Entró una pareja. La mujer de apariencia asiática, modelaba un abrigo color rojo vino y su cuerpo despedía una fuerte aroma de rosas.
¿De dónde sacaste a la limosnera, papito? Ni bañándose en perfume se le quita la cara de muerta de hambre.
La mesera colocó un vaso con agua.
¿Y esto? ¿Ahora el jugo de naranja es transparente?
—En un momento viene su orden —le anunció.
—¿Y el jugo de naranja?
—En un minuto. ¿Se le ofrece algo más?
Ah sí, me traés un café con dos cucharadas de andate al infierno.
Steven hizo una mueca de desagrado y sin contestar nada, bebió un trago del vaso con agua.
La pareja vista hacía minutos, se acercó a otra que estaba ahí desde antes que Steven entrara. Se saludaron, se dieron abrazos y besos y se sentaron. Festejaron el encuentro, hicieron algunas bromas y el acompañante de la mujer de rasgos orientales soltó una carcajada.
Más te vas a reír cuando esa puerca te desplume imbécil.
La mesera se apareció con la ensalada y el jugo de naranja.
Steven tampoco le dio las gracias, abrió la servilleta, la acomodó en sus piernas, tomó el tenedor y el cuchillo y se dispuso a comer.
—Buen apetito. Espero que le guste.
Retirate de aquí pedigüeña, porque no te daré ni la hora.
Steven tampoco contestó.
En cuanto acabó, la mesera fue a la cocina y le trajo la lasaña.
Steven pidió otro jugo de naranja.
Y espero que esta vez lo traigás rápido.
Se lo llevó sin demora y se quedó aguardando.
¿Y ahora, qué, descubriste que soy tu padre?
—¿Va a ordenar postre?
—No.
—Bueno, si desea algo más, me avisa.
—Sólo la cuenta.
—¿Ya?
Nooo, cuando caigan sapos y culebras del cielo.
—Sí.
Tras acabar su bebida, la joven se apareció con la factura.
Steven cogió el papel, vio el monto y, de su cartera, sacó la tarjera de crédito y se la pasó.

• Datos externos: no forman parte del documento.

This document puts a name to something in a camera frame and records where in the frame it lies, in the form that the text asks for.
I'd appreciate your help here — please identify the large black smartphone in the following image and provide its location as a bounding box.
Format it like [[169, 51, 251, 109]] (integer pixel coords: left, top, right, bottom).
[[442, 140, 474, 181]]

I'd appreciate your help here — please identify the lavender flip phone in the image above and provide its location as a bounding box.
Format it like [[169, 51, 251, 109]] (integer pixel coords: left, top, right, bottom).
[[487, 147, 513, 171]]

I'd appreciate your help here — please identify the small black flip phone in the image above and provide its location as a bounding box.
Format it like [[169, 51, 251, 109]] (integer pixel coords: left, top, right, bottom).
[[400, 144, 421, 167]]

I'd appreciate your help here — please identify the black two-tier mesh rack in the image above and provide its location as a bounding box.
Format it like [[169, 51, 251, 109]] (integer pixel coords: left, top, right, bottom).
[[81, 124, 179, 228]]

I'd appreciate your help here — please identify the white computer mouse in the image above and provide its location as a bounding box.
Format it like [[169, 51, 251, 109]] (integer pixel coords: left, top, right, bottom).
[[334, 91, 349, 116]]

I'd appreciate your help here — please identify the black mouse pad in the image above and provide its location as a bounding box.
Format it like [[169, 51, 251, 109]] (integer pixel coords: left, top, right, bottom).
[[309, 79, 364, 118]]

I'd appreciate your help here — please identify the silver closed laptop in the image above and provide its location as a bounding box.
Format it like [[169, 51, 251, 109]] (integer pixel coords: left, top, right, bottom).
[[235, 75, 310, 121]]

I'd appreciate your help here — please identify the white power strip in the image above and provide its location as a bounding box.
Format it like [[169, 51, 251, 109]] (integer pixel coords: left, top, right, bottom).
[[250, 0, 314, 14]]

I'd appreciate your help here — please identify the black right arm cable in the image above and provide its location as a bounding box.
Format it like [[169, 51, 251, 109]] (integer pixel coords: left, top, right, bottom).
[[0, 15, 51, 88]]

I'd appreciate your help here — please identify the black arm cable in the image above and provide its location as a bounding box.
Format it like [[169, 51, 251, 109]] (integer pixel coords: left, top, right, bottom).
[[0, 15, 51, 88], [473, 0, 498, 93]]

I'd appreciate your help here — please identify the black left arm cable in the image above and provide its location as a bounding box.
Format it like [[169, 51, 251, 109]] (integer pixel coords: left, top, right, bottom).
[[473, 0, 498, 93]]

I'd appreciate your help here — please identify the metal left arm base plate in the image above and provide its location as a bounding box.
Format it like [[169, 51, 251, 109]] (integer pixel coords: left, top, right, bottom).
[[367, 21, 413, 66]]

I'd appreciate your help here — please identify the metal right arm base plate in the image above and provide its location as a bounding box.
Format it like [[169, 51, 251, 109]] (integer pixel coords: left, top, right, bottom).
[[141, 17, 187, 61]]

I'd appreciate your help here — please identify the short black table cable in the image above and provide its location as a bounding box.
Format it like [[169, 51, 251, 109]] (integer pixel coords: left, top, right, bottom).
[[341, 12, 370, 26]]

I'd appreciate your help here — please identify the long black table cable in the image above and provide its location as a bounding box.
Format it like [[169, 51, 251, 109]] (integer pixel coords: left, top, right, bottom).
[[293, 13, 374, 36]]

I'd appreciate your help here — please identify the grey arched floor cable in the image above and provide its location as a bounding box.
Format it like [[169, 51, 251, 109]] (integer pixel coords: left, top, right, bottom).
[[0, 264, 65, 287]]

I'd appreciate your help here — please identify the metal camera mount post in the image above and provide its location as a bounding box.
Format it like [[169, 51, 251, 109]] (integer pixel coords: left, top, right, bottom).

Ella fue a la caja, regresó donde el hombre y le entregó la factura, el recibo de pago y la tarjera.
Mientras el cliente firmaba, le dijo:
—Espero le haya gustado.
Olvidate de la propina, vagabunda.
Steven afirmó con la cabeza, le entregó el recibo, dejó la factura sobre la mesa, se limpió la boca con la servilleta, se levantó y se fue.